Letting Go

Back in July 2011, I was close to the edge of my emotions, finding it hard to keep everything locked in that I had done for the few years before. On Friday 1st July 2011 I realised I couldn’t cope alone; I’d tried really hard that week to be more relaxed and smiley and for most of the time, it had worked but following a SENCO meet at our sons new Junior School, it hit me that I’d had to kick myself into my own transition. I was trying not to cry, I had to back off from the 1-1 contact with his teacher and try to let him get himself out of school without my getting the daily catch-up that I had grown accustomed to. It was almost like the feeling of the last day of term.. it was horrible and I didn’t know why I was so emotional. I’d coped through the months of assessments, the diagnosis, the fighting and many times I’d wanted to cry but couldn’t and yet that week whilst trying to cope with support from forums, I had tears rolling down my cheeks while I explained my feelings of letting go. I felt like such a dip!

Our sons Infant teacher, SENCO and TA/LSA had been brilliant in their support for him and me and it was now hitting me hard that I was going to lose them all for a school that promoted (promotes) independence yet they had the impression that the Infants were mothering the children, wrapping them in cotton wool and making any problems they had, seem worse than they were. They outright stated that all the children grow up so fast during the holidays and there would be absolutely no problems for the children but more over, our son would be fine and follow the children as the others do! My interaction with the teachers and SENCO would be minimal and finding out the days events would be impossible.

I knew that I should have let all the emotion out, but I really didn’t get any opportunity. On the Saturday while sitting in bed I was reading replies to my post on the forum and I almost cried reading them; while typing my replies, my eyes were filling up but I didn’t have a quiet place to go that wouldn’t mean the children or my husband wouldn’t see. Non of our doors get closed or locked and they would have known if something was up if I had.

What made it harder is that I knew I wouldn’t get the same feedback or such close support that I’d had over that past year. They had been amazing and a deep part of our life.
We were going from daily 1:1 contact and updates, popping into class for a chat or SENCO update straight into no contact and a home-school diary that I knew would fail miserably. I had no confidence in the new SENCO (and yes I had met and spoken to them; it was not confidence filling – if anything, I was now on the defence ready).
I didn’t know at what part was making me so emotional: the thought that I’d be losing great people or that I’d be losing that comfort/support or maybe it was both!
I’d been through so much that year but I’d held it together pretty much throughout but that transition was rocking me.

Gradually over the weekend I’d managed to let my mind wander on other activities and hoped nothing would set me off at school. I’d found out at the start of the next week that our sons new class was job share and it worried me that he would have to deal with the weekly change but what concerned me more was the communication or possible lack of, between the two teachers with their handover each week and how that would affect the children, let alone our son. I started to put my guard up and yet had a couple of weeks of end of term activities to get through, so I tried to ignore the niggling feelings of apprehension for our sons new school and got on with finalising the goodbyes.

I did really well: I spent two weeks going through exhausting school end of term plays, leaving assembly, DLA forms, more Statementing paperwork etc and then handed out our end of year gifts the day before the last day which included bottles of wine and chocolate treats for the LSA’s.

Some people say ‘why go to so much trouble and expense on school presents, they are teachers and its their job!?!’. When you go into school daily and receive as much dedication and devotion to your child, to receive extra support for you whilst trying to come to terms with an Autism diagnosis for your child (or any special needs), they are there to hold your hand if you want it, to let you vent, to offer guidance while you fight for educational needs and not push you away or judge you – to me, that goes above and beyond the call of duty, that isn’t in their job description, not to that extent anyway. That alone is something that stays in your heart for years to come and you will never forget that feeling of gratitude; no words can ever be said to show how much their support means but you can try damn hard to make it so, to show them.

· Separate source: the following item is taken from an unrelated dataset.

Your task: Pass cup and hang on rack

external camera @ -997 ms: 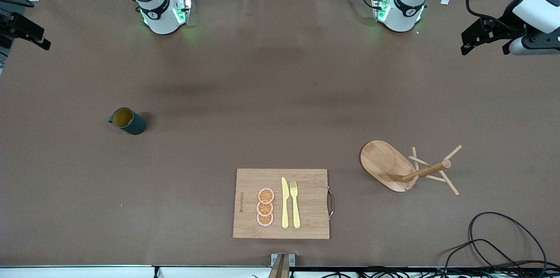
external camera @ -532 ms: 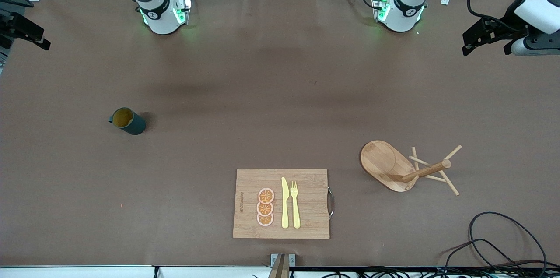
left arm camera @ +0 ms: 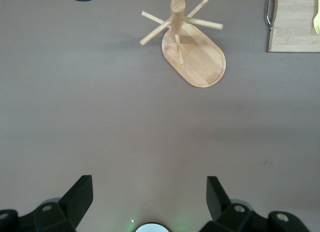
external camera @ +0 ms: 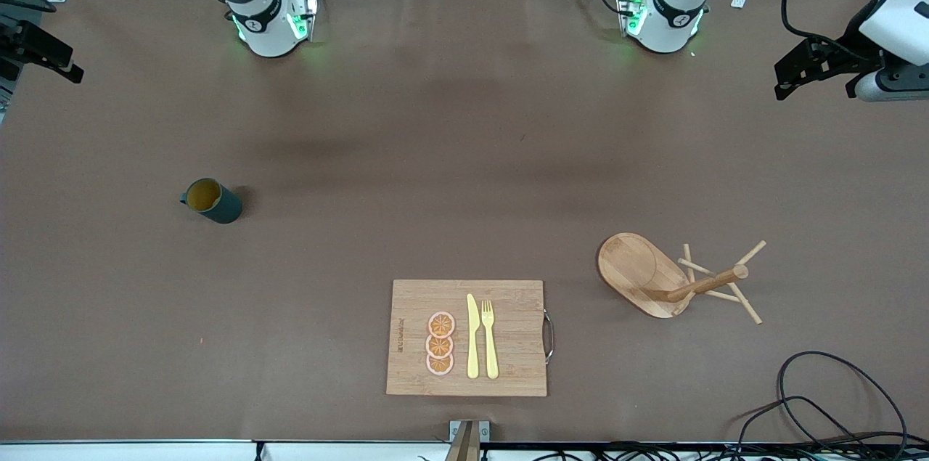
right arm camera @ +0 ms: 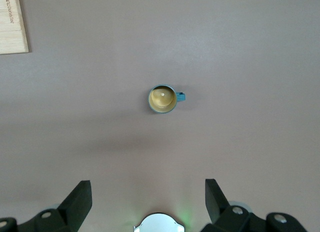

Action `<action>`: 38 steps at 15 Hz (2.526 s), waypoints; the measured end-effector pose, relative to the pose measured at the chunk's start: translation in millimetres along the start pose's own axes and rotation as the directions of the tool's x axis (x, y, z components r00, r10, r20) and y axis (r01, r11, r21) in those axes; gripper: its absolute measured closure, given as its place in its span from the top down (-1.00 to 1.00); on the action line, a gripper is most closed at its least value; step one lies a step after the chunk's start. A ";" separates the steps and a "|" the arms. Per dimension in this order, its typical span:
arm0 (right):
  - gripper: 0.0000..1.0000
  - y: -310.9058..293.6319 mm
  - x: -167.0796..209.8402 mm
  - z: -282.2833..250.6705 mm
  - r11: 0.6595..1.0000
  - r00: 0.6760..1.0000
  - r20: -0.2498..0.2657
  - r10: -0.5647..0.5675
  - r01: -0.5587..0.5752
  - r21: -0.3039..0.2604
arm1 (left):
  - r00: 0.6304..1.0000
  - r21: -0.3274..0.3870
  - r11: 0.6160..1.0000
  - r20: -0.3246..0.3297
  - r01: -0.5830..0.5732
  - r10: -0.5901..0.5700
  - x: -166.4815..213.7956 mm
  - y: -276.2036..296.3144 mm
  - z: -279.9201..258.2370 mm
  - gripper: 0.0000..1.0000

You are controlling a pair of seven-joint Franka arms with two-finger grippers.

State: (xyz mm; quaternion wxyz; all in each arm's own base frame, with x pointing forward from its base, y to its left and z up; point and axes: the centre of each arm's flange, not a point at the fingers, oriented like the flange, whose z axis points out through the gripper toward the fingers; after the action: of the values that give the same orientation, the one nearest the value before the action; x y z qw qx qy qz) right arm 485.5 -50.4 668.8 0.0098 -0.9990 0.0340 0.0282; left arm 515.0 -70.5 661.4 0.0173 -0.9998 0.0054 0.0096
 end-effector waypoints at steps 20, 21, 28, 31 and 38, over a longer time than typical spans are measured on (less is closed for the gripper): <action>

That emotional goodbye was put fast in its tracks by a quick meeting with the SENCO while our son went with his teacher to quietly look at her gift together alone I’d spent just over a month putting together a personal DVD with messages from him which was something from the heart and allowed him to express himself without the need to write (which is one of his biggest issues at school). I tried various music tracks including Ben Folds – The Luckiest, but this song made me tear up every time and it was something I liked and might not have been right for his teacher but it’s now a song that I hold in my heart and associate with that year. With a little help from another teacher, we managed to find another song that was just as meaningful but that I knew would mean more to his teacher (which I won’t divulge)

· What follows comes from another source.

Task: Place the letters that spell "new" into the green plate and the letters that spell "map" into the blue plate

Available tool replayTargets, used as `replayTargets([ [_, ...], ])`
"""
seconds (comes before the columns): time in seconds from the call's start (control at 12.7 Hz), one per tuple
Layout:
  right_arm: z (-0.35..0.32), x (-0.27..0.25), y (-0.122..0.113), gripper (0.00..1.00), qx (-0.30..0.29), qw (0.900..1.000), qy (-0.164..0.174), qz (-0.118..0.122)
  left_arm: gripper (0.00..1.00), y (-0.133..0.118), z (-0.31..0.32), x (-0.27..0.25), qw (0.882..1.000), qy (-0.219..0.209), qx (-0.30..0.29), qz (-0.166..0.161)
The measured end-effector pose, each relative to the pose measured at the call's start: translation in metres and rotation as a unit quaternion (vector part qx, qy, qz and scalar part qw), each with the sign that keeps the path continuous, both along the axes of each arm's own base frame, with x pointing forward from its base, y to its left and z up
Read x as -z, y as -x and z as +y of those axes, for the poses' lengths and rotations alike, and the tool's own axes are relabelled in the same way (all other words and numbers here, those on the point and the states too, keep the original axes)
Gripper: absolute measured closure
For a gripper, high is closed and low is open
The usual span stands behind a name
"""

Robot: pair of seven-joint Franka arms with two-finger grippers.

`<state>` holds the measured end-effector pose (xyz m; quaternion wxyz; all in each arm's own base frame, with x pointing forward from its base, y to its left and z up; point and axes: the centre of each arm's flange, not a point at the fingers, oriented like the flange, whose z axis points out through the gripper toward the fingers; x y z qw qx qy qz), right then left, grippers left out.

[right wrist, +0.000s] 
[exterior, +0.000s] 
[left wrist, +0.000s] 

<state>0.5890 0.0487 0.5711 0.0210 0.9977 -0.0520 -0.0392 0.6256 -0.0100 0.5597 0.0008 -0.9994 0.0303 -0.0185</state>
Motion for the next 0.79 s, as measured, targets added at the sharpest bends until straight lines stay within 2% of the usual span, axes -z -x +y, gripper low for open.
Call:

I didn’t cry, in a way I wanted to a great deal, but my body is too used to me holding it together and then on the Friday when the children said goodbye to their teacher, I don’t think our son really appreciated what the events of the day really meant and while the teacher was being smothered in hugs from various children, we slipped away to go home.

That evening I went to bed at 8pm and didn’t get back up; I was emotionally exhausted and instantly switched off.